Humans are increasingly influencing the climate and the earth’s temperature by burning fossil fuels, cutting down rainforests, and farming livestock. [1]

The planet’s average surface temperature has risen about 1.1 degrees Celsius since the late 19th century.  This change is largely caused by increased carbon dioxide and other human-made emissions into the atmosphere. 16 of the warmest years on record occurred since 2001.  [2]

Nearly every piece of plastic ever made still exists today.  More than five trillion pieces of plastic are already in the oceans, and by 2050 there will be more plastic in the sea than fish, by weight, according to the Ellen MacArthur Foundation. [3]

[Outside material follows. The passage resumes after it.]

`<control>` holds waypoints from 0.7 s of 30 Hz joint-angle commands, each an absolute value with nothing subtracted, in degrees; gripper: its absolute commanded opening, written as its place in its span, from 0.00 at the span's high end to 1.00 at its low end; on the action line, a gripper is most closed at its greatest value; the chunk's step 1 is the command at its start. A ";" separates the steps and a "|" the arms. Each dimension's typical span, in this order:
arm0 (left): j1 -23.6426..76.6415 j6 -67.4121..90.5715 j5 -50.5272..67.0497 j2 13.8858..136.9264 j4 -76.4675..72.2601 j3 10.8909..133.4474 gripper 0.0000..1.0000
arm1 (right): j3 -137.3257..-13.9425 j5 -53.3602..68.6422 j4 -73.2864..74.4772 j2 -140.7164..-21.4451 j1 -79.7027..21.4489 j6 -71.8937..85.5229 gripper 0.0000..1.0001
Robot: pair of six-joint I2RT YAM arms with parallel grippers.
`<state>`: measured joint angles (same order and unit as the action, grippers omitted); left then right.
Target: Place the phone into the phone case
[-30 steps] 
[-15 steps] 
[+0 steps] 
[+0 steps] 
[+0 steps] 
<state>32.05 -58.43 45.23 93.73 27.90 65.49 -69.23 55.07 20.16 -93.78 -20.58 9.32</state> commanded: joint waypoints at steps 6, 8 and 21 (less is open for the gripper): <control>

By 2030, the effects of climate change on agriculture will be key to driving people into poverty. [4]

Between 2030 and 2050, climate change is expected to cause approximately 250,000 additional deaths per year from malnutrition, malaria, and heat stress. [5]

The global food system, from fertilizer manufacture to food storage and packaging, is responsible for up to one-third of all human-caused gas emissions. [6]

According to an assessment by the UN Food and Agriculture Organization, 6.7% of all global greenhouse gases come from food waste. [7]

Trash in landfills releases methane gas, a greenhouse gas that contributes to climate change.  Methane is the second most prevalent gas emitted by human activity following carbon dioxide.  Methane emissions are 25 times more damaging to the environment, pound for pound, than carbon-dioxide over a 100 year period.  [8]

 

 

References

[1] Cause of Climate Change, European Commission Directorae-General for Climate Action. 

[2] Climate Change: How do we know?, Earth Science Communications Team, U.S. NASA.

[3] Plastic Island: How our throwaway culture is turning paradise into a graveyard, by Nick Paton Walsh, Ingrid Formanek, Jackson Loo and Mark Phillips, CNN. 

[4] See What Climate Change Means for the World’s Poor, by Gabe Bullard, National Geographic. 

[5]  Climate Change and Health Fact Sheet, World Health Organization. 

[6] One-third of our greenhouse gas emissions come from agriculture, by Natasha Gilbert, Nature International Weekly Journal of Science.

[7] What you need to know about food waste and climate change, by Andy Murdock, University of California, Carbon Neutrality Initiative.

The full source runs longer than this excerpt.